There are several options you can use. In the beginning, you use your personal inventory to shuffle stuff from one place to another. Then, you can build boxes to store stuff in, and have machines pick up directly from them. You gradually move on to more complex stuff, like conveyer belts, cars, drones, trains and giant mecha spiders. Each come with their own tradeoffs. Drones can drop stuff anywhere, but are expensive to make, and slow in quantity. Trains have HUGE storage, but take time to arrive, and building the tracks across the map is complicated, and signaling is complicated, and it’s just…complicated. Conveyer belts are the optimal solution in the midgame, but after a certain point if the factory has to grow, it needs trains.

(already as I am writing this I want to delete this post and start over(this will make sense in a bit))

This is a metaphor for life, but starts as a Factorio analogy. I’ve learnt a lot from this game, and this is one of those things. I’ve been playing Factorio since I was in School, about 10 years now. Not continuously, I stopped for a good few years in the middle, but it’s a game I am intimately familiar with. Even so, it wasn’t until 2 years back that I finally figured out trains. Why?

I’m addicted to starting over. When I start doing something, anything, I have a vision of what the finished product could look like. As I continue doing it, my skills at the thing improve, and my theoretically possible finished product quality gets better as well, but only if I’d known that from the start. The technical debt prevents me from changing course in the middle.

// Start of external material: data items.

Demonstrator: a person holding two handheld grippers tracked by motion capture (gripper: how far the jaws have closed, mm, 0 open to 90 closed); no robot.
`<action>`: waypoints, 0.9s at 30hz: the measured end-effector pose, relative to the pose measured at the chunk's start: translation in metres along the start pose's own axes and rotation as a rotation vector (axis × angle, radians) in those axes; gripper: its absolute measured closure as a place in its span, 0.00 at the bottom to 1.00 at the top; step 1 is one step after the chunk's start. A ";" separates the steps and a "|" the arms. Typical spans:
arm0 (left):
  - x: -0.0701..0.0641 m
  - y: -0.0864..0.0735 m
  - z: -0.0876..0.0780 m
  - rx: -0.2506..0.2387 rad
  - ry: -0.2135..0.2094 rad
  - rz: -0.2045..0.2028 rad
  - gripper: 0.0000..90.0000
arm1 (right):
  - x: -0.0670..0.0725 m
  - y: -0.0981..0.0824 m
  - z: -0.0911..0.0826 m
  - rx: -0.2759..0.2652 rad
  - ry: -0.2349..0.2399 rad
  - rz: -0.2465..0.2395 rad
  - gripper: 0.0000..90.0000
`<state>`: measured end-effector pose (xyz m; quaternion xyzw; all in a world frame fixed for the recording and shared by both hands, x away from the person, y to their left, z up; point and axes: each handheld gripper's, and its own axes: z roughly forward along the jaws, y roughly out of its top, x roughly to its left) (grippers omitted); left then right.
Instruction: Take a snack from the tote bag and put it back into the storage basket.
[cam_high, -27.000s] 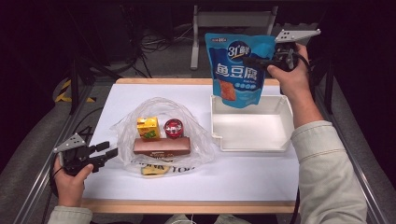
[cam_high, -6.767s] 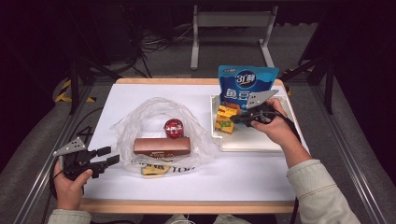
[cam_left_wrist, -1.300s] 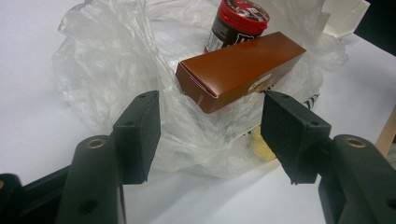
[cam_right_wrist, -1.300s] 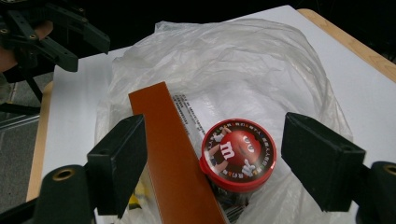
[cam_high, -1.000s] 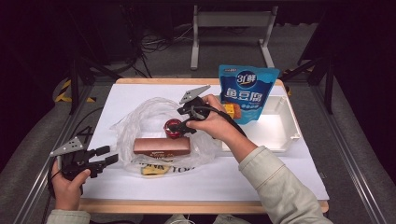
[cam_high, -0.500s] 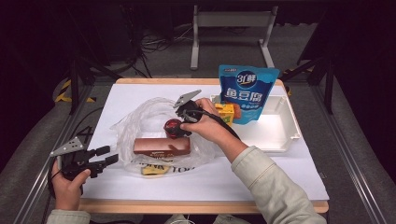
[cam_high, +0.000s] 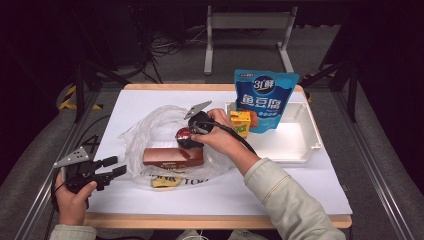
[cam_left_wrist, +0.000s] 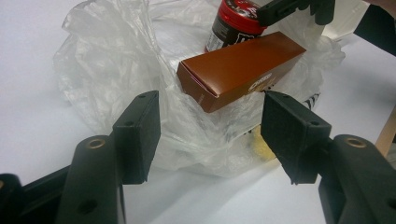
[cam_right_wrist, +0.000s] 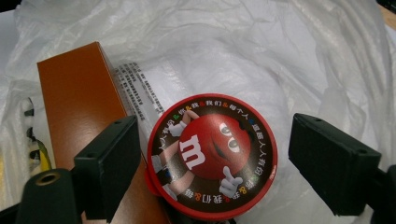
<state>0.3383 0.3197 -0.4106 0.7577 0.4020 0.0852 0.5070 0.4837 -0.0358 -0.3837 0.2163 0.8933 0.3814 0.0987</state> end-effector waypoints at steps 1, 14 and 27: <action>0.000 0.000 0.000 0.000 0.000 0.000 0.43 | 0.000 -0.001 0.001 0.006 -0.001 0.004 0.20; 0.000 0.000 -0.001 -0.003 -0.001 -0.007 0.43 | -0.001 -0.003 0.013 0.036 0.001 0.054 0.20; 0.000 0.000 -0.001 -0.003 -0.002 -0.005 0.43 | 0.001 -0.003 0.020 0.060 -0.020 0.083 0.24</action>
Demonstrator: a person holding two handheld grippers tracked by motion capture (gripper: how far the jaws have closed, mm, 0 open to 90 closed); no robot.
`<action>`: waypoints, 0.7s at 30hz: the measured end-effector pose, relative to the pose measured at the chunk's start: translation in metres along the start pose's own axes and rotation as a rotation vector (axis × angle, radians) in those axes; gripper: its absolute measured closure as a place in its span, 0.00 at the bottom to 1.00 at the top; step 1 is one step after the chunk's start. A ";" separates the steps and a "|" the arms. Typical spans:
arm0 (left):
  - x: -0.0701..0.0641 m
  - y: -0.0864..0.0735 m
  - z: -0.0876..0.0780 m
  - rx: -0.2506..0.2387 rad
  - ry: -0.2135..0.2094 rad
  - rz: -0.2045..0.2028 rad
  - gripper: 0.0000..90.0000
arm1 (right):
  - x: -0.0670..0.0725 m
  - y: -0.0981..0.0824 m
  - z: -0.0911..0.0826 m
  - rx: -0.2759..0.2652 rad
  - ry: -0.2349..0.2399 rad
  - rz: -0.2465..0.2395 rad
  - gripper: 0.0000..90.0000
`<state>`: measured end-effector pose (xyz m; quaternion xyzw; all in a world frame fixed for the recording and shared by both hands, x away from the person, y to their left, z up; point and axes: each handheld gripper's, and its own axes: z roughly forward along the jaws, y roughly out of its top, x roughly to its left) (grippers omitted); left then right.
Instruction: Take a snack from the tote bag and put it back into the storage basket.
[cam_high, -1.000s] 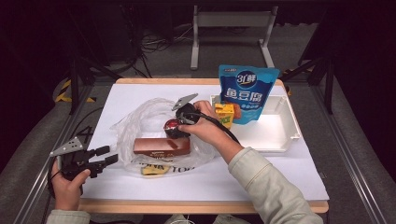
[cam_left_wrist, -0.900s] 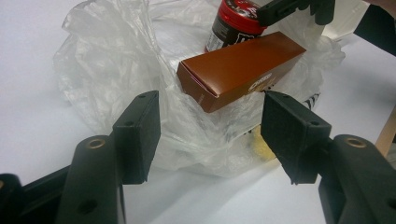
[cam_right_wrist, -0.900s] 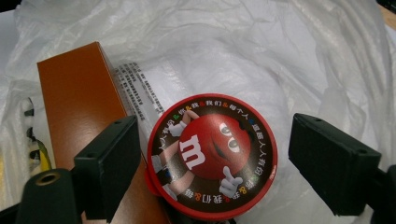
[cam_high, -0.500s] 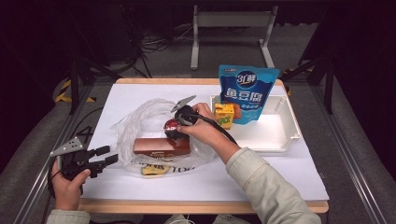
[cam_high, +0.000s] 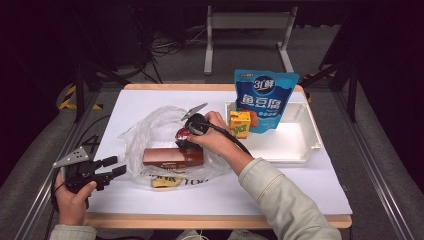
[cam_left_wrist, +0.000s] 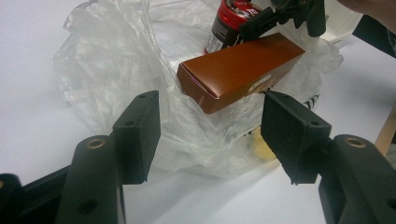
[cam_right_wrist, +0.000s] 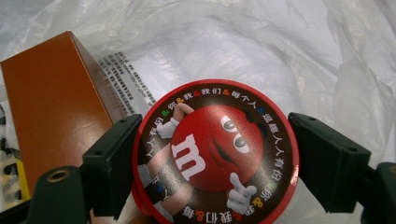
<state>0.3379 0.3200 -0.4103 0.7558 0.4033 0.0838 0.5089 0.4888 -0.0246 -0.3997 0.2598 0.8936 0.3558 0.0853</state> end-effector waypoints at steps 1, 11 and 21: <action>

This resulted in the gameplay loop for me becoming about building up the factory until the point where it would start making sense to use trains, but I had figured out how to use conveyer belts really well at that point, and I sucked at using trains, so I would just tear down the whole factory, and rebuild it better using conveyer belts, ad nauseum. I made some really cool stuff, yes, but my factory wasn’t able to grow past a certain size, because I would keep starting over. I had beautiful conveyer belt patterns at that point, and I wanted pretty train designs too.

Trains are unfortunately far more complex than belts, so it did take a while for me to figure out. With belts, you have a start point, and an end point. You can pick up and drop anywhere, and the belt keeps moving. Trains are different. They can go multiple directions, you have to signal and schedule yourself, and you have to figure out what to do with the train itself once it gets to the end. Oh, and trains need fueling, conveyer belts don’t even need electricity.

But I did figure trains out eventually, sticking with the frustration was worth it. And it was worth it too. It took me four years of playing factorio to launch my first rocket, and it was the only rocket my factory made for a few hours. On my most recent factorio run, I can launch a rocket about 1 time every minute.(that would be very cool if you play the game)

This applies to life too. I love starting and trying new things, but once the initial novelty wears off and the new novelty will only be unlocked after grinding, I start over and try something else. Its lead me to cultivate enormous breadth over the years, and skills as a generalist, but depth is achieved through delibrate practice, and I want to launch many many rockets.